In most instances, food and drinks come into contact with feces contaminated with the infecting agent. This can happen in the fields, or in transport, storage, and processing of food and drinks. In processed foods and drinks, this contamination is relatively rare, but when it occurs, an outbreak of the disease is often traced back to faulty equipment, human errors in the processing and/or a breakdown of quality-control procedures.
How is gastroenteritis diagnosed?
Gastroenteritis is most often presumptively diagnosed by the symptom(s) it produces (mainly diarrhea). Because gastroenteritis is usually a self-limited disease, the large majority of people are never seen or diagnosed by a doctor. There are no specific tests for gastroenteritis. However, during outbreaks like those seen on cruise ships, viral and bacterial cultures or PCR and other immunologically-based tests can eventually identify the causative pathogen. By the time this identification occurs, most of the patients with gastroenteritis have begun to recover. When gastroenteritis symptoms become severe, most public health officials and health care professionals run such tests to identify the causative agent of a specific disease, based on all of the patient's history, physical exam, and symptoms. In addition, patients with similar histories of recent food or drink they had in common with others often helps to discover the source of the disease (for example, people who got diarrhea had salads from the same food provider).
How is gastroenteritis treated?
Most people with gastroenteritis require no formal treatment. The key to a rapid and safe recovery at home (home remedy) is proper hydration. Home treatment consists of adequate fluid intake so dehydration is prevented. Clear fluids are recommended (Pedialyte especially for young children, Gatorade, PowerAde and other sports drinks), but not fruit juices or milk as they may prolong the symptoms. If dehydration occurs, the patient should be evaluated by a doctor. Many health care professionals choose to begin IV fluids, the treatment of choice for rapid rehydration.
Other medications may be prescribed to reduce the symptoms of gastroenteritis. To reduce vomiting, promethazine (Phenergan), prochlorperazine (Compazine), or ondansetron (Zofran) are often used. Some physicians suggest using these agents only as a suppository or rapidly disintegrating tablet on the tongue since patients may vomit the pills up. Others may prescribe diphenoxylate and atropineomotil (Lomotil) or lopermadine (Imodium) to slow diarrhea while others do not as the drugs may prolong the disease in some individuals. Many doctors recommend no medical treatment for gastroenteritis symptoms as all of the drugs have side effects and if the patient stays well hydrated, the symptoms usually stop soon anyway.

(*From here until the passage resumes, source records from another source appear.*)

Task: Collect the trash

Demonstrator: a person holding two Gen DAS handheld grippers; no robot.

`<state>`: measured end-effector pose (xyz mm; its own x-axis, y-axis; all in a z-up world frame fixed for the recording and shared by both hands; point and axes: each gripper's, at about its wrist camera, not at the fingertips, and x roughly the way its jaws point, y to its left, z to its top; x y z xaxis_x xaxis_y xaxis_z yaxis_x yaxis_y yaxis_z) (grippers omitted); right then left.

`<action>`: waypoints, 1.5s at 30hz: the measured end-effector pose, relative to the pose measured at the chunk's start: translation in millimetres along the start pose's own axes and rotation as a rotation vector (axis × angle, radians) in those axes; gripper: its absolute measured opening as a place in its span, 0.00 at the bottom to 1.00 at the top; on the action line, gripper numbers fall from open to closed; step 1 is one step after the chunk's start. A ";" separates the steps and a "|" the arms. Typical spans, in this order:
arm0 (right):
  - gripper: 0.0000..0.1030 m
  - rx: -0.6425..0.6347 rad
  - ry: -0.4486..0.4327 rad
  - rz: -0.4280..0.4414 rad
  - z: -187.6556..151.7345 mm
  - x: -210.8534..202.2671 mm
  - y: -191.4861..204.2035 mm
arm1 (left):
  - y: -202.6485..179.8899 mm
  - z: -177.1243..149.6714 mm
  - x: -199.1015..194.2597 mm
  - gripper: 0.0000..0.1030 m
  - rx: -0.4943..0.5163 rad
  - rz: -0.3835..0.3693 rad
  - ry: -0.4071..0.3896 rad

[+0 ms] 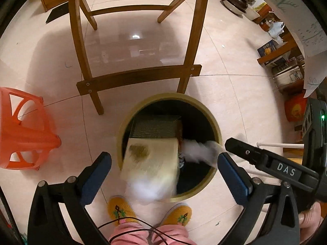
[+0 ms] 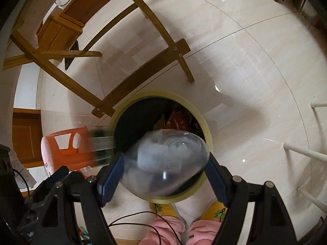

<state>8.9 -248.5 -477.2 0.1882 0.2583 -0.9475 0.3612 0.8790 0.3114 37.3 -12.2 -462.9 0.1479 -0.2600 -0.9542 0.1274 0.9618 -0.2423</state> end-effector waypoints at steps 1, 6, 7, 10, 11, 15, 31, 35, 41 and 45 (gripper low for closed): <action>0.75 -0.002 -0.002 0.001 0.0 2.1 0.9 | 0.9 -0.1 0.6 1.00 0.002 0.004 -0.001; 0.75 -0.006 0.006 0.004 -1.2 9.8 4.7 | 8.2 1.4 -0.1 1.00 -0.022 0.016 -0.011; 0.75 -0.009 0.007 0.002 -1.9 10.7 5.8 | 9.3 1.4 -1.0 1.00 -0.026 0.017 -0.015; 0.75 -0.021 0.011 -0.004 -3.1 14.6 9.4 | 13.8 0.3 -3.6 1.00 -0.032 0.023 -0.027; 0.75 -0.025 0.011 -0.008 -3.1 15.0 10.0 | 14.4 0.2 -4.8 1.00 -0.032 0.027 -0.031; 0.75 -0.041 0.004 -0.017 -4.3 16.7 14.7 | 17.2 -1.0 -9.0 1.00 -0.030 0.038 -0.042; 0.75 -0.134 -0.023 -0.054 -9.4 -33.6 52.3 | 11.7 -6.6 -87.9 1.00 -0.102 0.072 -0.076; 0.75 -0.156 -0.051 -0.054 -12.2 -66.2 64.3 | -1.1 -2.5 -127.2 0.99 -0.108 0.077 -0.092; 0.75 -0.167 -0.125 -0.046 -16.5 -140.7 84.3 | -24.2 5.3 -203.5 0.99 -0.104 0.084 -0.144; 0.75 -0.173 -0.177 -0.057 -18.7 -197.6 100.1 | -38.4 8.9 -255.9 0.99 -0.102 0.100 -0.175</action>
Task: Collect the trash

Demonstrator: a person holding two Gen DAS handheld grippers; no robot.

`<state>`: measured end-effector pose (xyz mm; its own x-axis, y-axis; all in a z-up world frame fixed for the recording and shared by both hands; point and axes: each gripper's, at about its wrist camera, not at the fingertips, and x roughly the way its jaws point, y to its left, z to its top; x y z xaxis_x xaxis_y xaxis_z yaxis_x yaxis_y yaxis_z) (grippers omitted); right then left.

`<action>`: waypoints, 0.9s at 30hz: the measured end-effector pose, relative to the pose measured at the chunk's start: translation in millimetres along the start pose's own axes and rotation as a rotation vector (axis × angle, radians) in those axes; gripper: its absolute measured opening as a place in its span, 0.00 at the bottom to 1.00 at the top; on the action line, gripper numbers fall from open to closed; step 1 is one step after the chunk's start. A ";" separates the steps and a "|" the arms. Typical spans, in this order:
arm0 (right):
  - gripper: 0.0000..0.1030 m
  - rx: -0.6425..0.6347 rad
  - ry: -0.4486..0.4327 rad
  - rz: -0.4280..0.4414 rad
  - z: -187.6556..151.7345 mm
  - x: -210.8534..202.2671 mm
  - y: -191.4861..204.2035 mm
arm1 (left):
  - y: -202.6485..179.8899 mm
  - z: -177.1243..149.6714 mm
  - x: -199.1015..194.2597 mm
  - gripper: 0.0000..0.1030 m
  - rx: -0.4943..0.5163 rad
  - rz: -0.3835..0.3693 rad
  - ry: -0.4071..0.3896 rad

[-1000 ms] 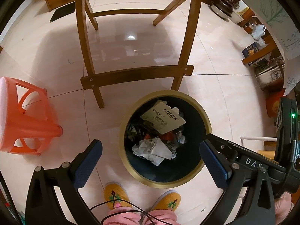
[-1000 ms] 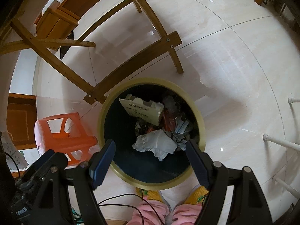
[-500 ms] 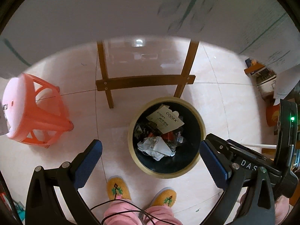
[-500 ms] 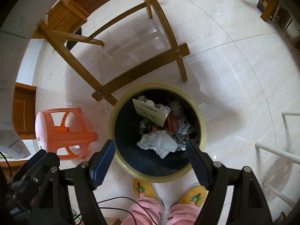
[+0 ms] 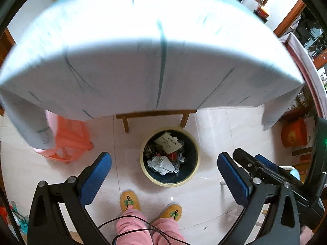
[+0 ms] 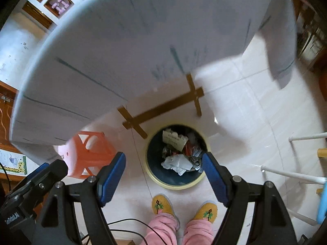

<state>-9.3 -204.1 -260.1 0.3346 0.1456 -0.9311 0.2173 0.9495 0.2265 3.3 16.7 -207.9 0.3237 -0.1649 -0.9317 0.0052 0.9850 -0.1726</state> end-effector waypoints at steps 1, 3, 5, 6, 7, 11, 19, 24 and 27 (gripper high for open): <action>0.75 -0.008 -0.010 -0.002 2.5 -15.7 4.4 | -1.6 2.6 -13.4 0.99 0.000 0.005 -0.009; 0.75 -0.029 -0.031 -0.001 7.2 -43.2 13.2 | -4.9 7.0 -39.1 0.99 0.002 0.026 -0.023; 0.75 -0.054 -0.056 -0.001 12.1 -72.5 23.3 | -7.4 11.9 -71.2 0.99 -0.006 0.047 -0.051; 0.75 -0.070 -0.070 -0.003 15.1 -89.4 29.0 | -8.1 13.4 -82.9 0.99 -0.010 0.053 -0.063; 0.75 -0.084 -0.085 -0.007 18.0 -106.3 34.7 | -8.3 15.2 -96.1 0.99 -0.014 0.058 -0.076; 0.75 -0.119 -0.129 0.000 27.3 -159.0 50.9 | -16.5 23.7 -148.7 0.99 -0.008 0.107 -0.136; 0.75 -0.221 -0.230 0.003 36.4 -238.6 79.8 | -28.5 34.2 -222.8 0.99 -0.034 0.158 -0.251; 0.76 -0.244 -0.265 0.010 38.8 -262.1 84.5 | -36.7 34.3 -242.0 0.99 -0.033 0.189 -0.294; 0.75 -0.258 -0.286 0.006 40.7 -268.0 85.2 | -39.1 37.4 -245.2 0.99 -0.042 0.195 -0.306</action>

As the gastroenteritis symptoms abate, especially vomiting, doctors may recommend a BRAT diet (bananas, rice, apples and toast) for a day or two before returning to the patient's regular diet. Potatoes, lean meat like chicken and whole grains can help replace nutrients and electrolytes lost with diarrhea.
Patients who have more serious symptoms or other symptoms in addition to gastroenteritis need to be evaluated, diagnosed, and treated by a physician because the patient will likely have a specific disease that will need treatment. The treatment will depend on the cause of the illness (for example, salmonellosis or Clostridium difficile toxin). Antibiotics and other treatments may not be recommended for some of these diseases so an accurate diagnosis of the disease is important. For Clostridium difficile infected patients, antibiotic sensitivity testing may need to be done to determine the most effective antibiotics to use.